## What is required:
Find the line with "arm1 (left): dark" in the entries below, then output every line from it down to the line with "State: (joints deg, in", exactly and with no pictures.

## Supplied data:
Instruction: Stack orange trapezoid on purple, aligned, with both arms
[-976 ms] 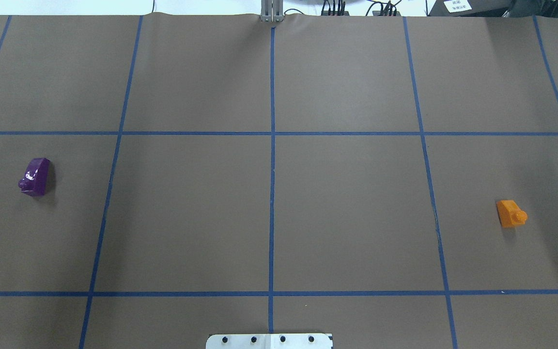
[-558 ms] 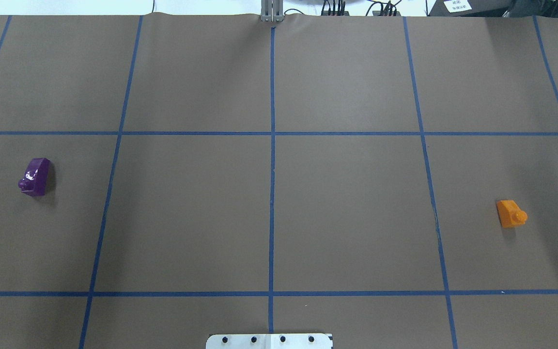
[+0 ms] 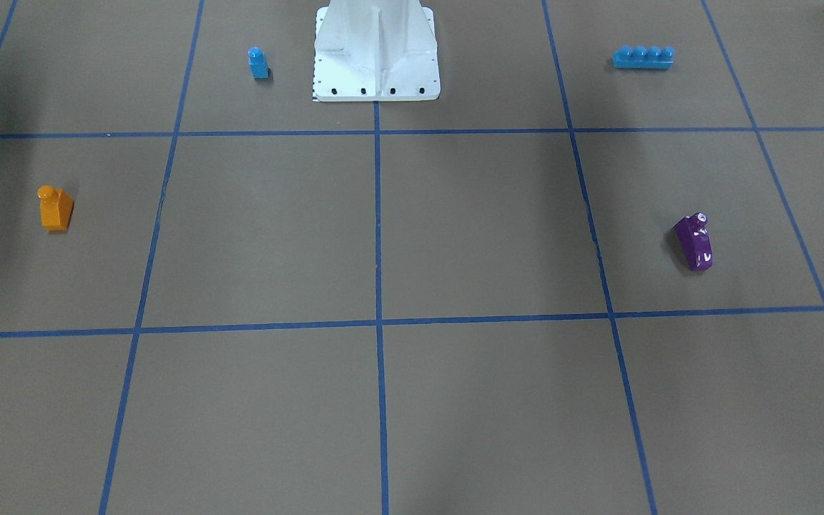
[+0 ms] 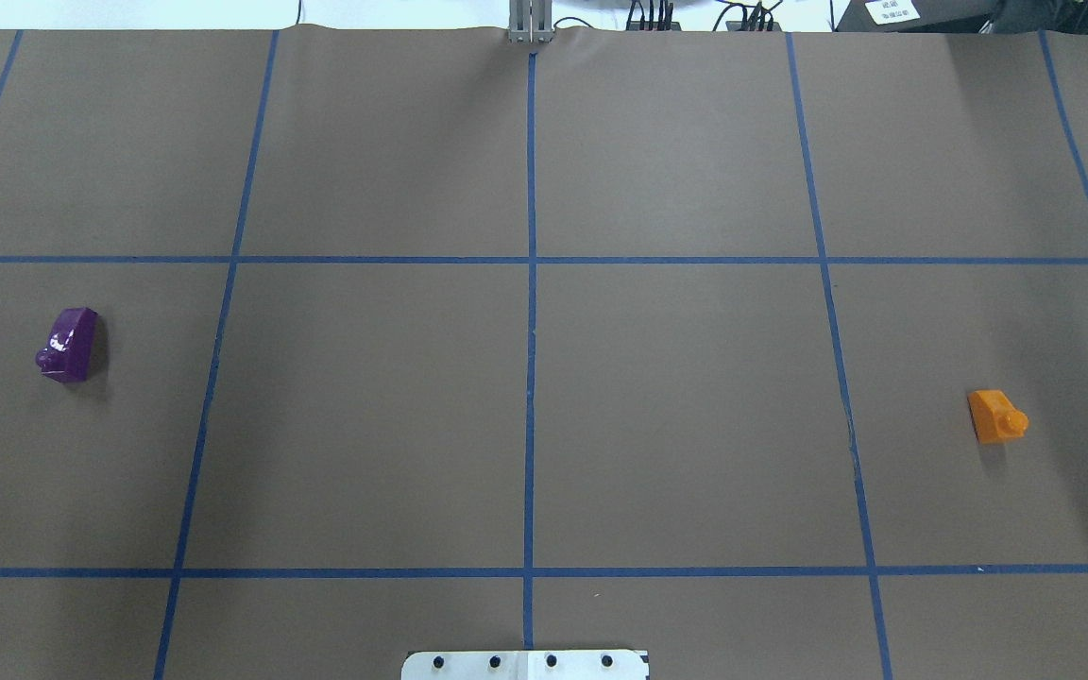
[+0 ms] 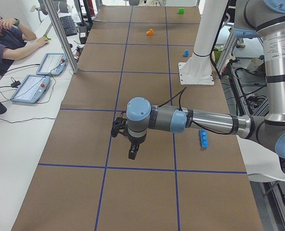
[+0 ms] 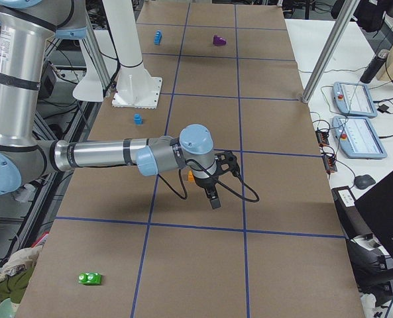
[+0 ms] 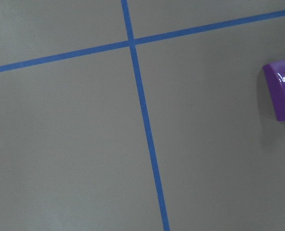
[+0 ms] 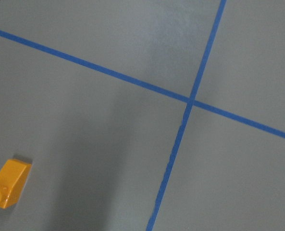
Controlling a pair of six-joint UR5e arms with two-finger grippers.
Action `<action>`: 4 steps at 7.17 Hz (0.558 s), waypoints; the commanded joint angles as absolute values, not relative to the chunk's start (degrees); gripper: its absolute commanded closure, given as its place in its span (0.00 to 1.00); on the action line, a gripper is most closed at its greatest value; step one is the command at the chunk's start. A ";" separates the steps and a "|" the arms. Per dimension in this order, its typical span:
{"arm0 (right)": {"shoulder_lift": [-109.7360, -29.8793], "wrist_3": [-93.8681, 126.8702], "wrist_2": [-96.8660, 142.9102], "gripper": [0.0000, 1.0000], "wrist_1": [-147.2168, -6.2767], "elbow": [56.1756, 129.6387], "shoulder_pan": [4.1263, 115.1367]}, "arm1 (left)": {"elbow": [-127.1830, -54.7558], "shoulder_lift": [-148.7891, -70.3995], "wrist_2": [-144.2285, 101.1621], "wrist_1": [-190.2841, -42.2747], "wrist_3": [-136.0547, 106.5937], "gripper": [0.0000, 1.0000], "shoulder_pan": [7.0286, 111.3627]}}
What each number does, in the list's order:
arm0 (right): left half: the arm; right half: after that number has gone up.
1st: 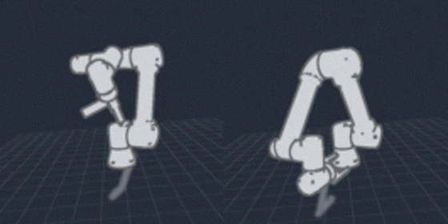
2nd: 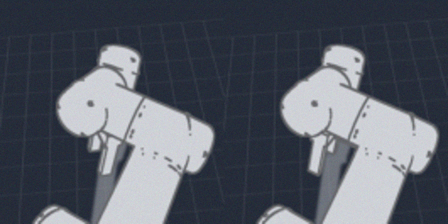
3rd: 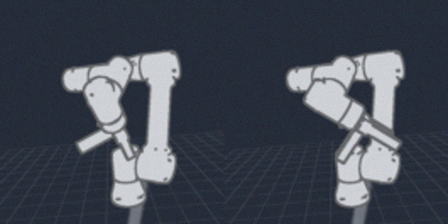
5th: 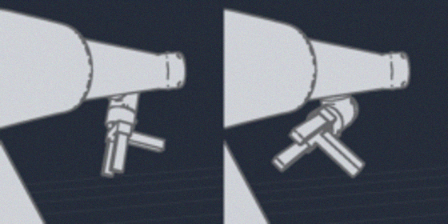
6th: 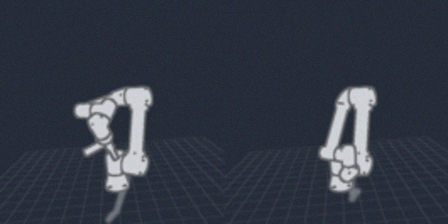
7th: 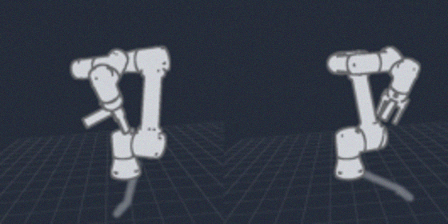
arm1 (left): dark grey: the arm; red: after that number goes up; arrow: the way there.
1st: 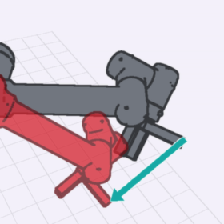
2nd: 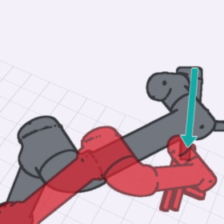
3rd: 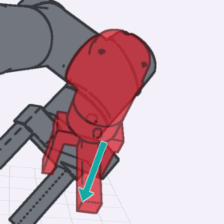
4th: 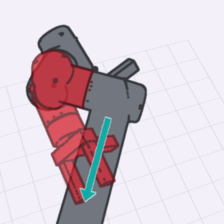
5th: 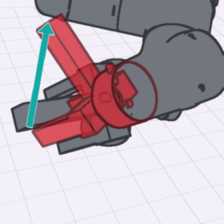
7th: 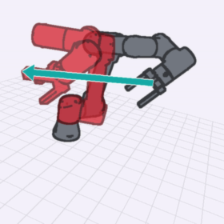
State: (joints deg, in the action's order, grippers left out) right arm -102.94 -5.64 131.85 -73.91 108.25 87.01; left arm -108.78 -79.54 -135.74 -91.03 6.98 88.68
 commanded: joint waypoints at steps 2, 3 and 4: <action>-97.76 -0.31 134.02 0.00 -63.99 102.59 86.49 | -107.76 -85.42 -135.79 -93.94 6.86 0.00 88.59; -95.73 3.65 133.51 0.00 -63.81 101.87 84.14 | -107.14 -85.86 -135.88 -98.04 2.59 0.00 88.59; -94.84 4.04 133.94 0.00 -63.46 100.13 83.33 | -106.01 -85.87 -135.79 -103.39 -5.63 0.00 88.42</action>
State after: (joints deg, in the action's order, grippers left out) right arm -96.57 1.95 133.60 -63.98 102.07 84.75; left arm -107.12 -85.47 -135.82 -97.82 2.02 88.54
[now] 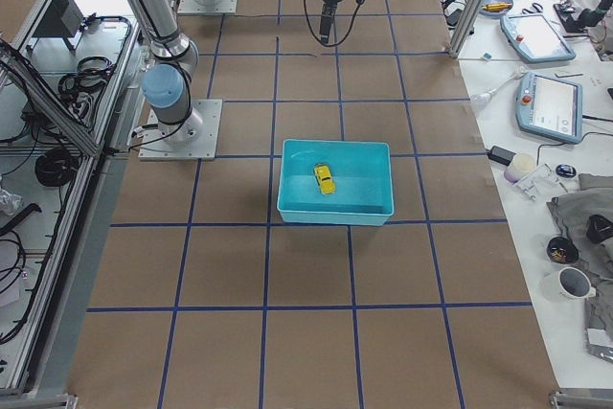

## Exercise answer:
arm1 (left): dark grey: the arm; red: after that number goes up; arrow: the way there.
1st: 
2nd: 
3rd: 
4th: 
5th: 
7th: 
State: (joints deg, in the action's order, grippers left out) right arm -102.94 -5.64 131.85 -73.91 108.25 87.01; left arm -108.78 -79.54 -135.74 -91.03 6.98 88.68

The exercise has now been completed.